Work request: Copy every entry exactly.

Listed entries:
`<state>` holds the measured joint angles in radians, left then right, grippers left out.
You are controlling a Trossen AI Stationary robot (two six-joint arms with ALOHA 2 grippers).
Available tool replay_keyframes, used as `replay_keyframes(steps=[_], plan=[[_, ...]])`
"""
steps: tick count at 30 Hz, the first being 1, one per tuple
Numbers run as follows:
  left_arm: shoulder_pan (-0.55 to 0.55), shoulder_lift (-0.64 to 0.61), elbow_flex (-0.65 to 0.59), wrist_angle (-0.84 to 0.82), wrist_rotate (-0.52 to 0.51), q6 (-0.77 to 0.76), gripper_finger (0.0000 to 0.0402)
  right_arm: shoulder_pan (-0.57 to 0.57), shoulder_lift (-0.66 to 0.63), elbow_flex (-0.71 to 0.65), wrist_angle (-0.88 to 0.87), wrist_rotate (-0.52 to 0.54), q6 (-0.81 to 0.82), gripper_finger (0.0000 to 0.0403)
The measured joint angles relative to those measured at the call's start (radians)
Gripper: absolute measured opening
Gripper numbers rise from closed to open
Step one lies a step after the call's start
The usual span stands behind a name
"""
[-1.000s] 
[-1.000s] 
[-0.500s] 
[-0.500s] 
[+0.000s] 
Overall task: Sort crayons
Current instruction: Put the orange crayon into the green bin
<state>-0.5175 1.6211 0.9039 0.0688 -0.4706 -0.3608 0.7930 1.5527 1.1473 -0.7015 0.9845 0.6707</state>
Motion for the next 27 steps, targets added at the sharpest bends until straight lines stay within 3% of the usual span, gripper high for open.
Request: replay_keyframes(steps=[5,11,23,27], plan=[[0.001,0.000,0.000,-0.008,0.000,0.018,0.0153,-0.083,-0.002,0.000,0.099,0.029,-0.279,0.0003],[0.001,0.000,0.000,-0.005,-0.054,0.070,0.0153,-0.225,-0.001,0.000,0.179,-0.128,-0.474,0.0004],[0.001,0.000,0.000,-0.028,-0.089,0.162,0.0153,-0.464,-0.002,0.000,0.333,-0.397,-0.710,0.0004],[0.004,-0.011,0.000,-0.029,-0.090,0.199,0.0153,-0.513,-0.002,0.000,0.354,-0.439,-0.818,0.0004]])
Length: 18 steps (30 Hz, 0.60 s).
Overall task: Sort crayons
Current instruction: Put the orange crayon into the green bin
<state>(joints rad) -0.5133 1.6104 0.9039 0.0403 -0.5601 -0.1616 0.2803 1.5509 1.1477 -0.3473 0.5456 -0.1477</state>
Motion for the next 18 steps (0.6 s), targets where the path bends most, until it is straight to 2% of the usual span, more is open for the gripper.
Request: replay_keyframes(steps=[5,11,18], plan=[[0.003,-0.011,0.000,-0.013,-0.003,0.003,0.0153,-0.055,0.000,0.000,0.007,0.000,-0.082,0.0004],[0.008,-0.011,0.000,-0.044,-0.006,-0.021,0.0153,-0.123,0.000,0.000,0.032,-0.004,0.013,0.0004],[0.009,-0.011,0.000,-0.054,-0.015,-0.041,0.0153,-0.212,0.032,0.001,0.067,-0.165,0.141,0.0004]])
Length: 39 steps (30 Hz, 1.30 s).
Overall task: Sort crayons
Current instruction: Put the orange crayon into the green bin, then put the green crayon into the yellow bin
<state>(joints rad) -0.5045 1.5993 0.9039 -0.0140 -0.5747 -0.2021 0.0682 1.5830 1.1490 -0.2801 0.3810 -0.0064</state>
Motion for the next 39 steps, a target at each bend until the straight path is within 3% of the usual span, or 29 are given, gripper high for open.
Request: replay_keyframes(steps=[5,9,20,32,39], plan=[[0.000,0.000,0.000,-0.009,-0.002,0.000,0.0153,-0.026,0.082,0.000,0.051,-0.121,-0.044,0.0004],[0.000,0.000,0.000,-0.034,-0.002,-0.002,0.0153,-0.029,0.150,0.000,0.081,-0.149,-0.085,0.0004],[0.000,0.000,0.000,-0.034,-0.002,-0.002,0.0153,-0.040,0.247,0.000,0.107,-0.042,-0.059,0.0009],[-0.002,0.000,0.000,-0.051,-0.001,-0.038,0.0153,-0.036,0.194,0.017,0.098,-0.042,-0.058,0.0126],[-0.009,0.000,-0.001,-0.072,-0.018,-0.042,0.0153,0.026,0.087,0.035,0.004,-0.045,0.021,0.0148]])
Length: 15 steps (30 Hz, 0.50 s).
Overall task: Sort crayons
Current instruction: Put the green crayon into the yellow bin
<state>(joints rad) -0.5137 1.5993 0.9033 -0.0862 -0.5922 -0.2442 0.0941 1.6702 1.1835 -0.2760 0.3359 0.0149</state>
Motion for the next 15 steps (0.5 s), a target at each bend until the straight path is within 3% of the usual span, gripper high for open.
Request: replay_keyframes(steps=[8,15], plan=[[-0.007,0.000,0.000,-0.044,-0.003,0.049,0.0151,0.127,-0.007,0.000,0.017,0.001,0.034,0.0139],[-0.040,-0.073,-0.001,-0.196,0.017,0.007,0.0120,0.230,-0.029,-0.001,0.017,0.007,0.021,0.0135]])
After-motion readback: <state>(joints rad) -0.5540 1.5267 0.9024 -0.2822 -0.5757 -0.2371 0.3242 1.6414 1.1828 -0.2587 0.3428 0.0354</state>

Written solution:
`<state>` holds the measured joint angles in radians, left then right, grippers left out.
You are controlling a Trossen AI Stationary robot (two six-joint arms with ALOHA 2 grippers).
Available tool replay_keyframes, used as `replay_keyframes(steps=[_], plan=[[_, ...]])`
"""
steps: tick count at 30 Hz, the first being 1, one per tuple
Numbers run as follows:
  left_arm: shoulder_pan (-0.55 to 0.55), shoulder_lift (-0.64 to 0.61), elbow_flex (-0.65 to 0.59), wrist_angle (-0.84 to 0.82), wrist_rotate (-0.52 to 0.51), q6 (-0.77 to 0.76), gripper_finger (0.0000 to 0.0402)
  right_arm: shoulder_pan (-0.57 to 0.57), shoulder_lift (-0.66 to 0.63), elbow_flex (-0.71 to 0.65), wrist_angle (-0.88 to 0.87), wrist_rotate (-0.52 to 0.54), q6 (-0.81 to 0.82), gripper_finger (0.0000 to 0.0403)
The measured joint angles relative to those measured at the call's start (radians)
Gripper: absolute measured opening
Gripper numbers rise from closed to open
Step one lies a step after the call's start
The usual span stands behind a name
"""
[-1.000s] 
[-1.000s] 
[-0.500s] 
[-0.500s] 
[+0.000s] 
Overall task: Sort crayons
Current instruction: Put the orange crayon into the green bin
<state>-0.5175 1.6211 0.9039 0.0688 -0.4706 -0.3608 0.7930 1.5527 1.1473 -0.7015 0.9845 0.6707</state>
Motion for the next 27 steps, targets added at the sharpest bends until straight lines stay within 3% of the usual span, gripper high for open.
Request: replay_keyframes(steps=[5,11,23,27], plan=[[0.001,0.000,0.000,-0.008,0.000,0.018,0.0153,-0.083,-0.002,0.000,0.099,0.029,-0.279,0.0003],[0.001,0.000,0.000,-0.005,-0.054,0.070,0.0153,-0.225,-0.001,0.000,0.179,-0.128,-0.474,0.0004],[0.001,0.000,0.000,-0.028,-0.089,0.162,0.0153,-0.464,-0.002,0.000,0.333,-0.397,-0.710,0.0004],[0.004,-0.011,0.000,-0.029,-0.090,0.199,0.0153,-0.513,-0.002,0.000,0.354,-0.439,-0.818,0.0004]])
Length: 18 steps (30 Hz, 0.60 s).
Overall task: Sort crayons
Current instruction: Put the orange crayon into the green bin
<state>(joints rad) -0.5133 1.6104 0.9039 0.0403 -0.5601 -0.1616 0.2803 1.5509 1.1477 -0.3473 0.5456 -0.1477</state>
Motion for the next 18 steps (0.6 s), targets where the path bends most, until it is straight to 2% of the usual span, more is open for the gripper.
Request: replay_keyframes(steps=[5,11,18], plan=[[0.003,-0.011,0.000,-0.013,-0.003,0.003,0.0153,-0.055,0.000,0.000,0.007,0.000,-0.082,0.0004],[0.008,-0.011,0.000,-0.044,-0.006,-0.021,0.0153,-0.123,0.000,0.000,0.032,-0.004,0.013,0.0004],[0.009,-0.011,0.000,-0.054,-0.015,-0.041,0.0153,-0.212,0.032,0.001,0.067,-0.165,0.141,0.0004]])
Length: 39 steps (30 Hz, 1.30 s).
Overall task: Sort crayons
Current instruction: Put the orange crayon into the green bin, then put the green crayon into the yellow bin
<state>(joints rad) -0.5045 1.5993 0.9039 -0.0140 -0.5747 -0.2021 0.0682 1.5830 1.1490 -0.2801 0.3810 -0.0064</state>
Motion for the next 39 steps, a target at each bend until the straight path is within 3% of the usual span, or 29 are given, gripper high for open.
Request: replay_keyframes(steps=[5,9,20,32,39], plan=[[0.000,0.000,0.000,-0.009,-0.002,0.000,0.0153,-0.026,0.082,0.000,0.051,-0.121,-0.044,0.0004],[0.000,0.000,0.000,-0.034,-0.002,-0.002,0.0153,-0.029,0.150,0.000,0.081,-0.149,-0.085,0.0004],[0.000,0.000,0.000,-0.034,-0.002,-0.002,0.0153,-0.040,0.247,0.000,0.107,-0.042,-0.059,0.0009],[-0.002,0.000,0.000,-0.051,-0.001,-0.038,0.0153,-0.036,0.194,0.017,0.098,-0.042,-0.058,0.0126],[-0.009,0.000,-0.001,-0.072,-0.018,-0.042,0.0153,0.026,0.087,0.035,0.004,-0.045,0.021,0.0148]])
Length: 15 steps (30 Hz, 0.50 s).
Overall task: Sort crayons
Current instruction: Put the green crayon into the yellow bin
<state>(joints rad) -0.5137 1.5993 0.9033 -0.0862 -0.5922 -0.2442 0.0941 1.6702 1.1835 -0.2760 0.3359 0.0149</state>
Motion for the next 15 steps (0.5 s), a target at each bend until the straight path is within 3% of the usual span, gripper high for open.
Request: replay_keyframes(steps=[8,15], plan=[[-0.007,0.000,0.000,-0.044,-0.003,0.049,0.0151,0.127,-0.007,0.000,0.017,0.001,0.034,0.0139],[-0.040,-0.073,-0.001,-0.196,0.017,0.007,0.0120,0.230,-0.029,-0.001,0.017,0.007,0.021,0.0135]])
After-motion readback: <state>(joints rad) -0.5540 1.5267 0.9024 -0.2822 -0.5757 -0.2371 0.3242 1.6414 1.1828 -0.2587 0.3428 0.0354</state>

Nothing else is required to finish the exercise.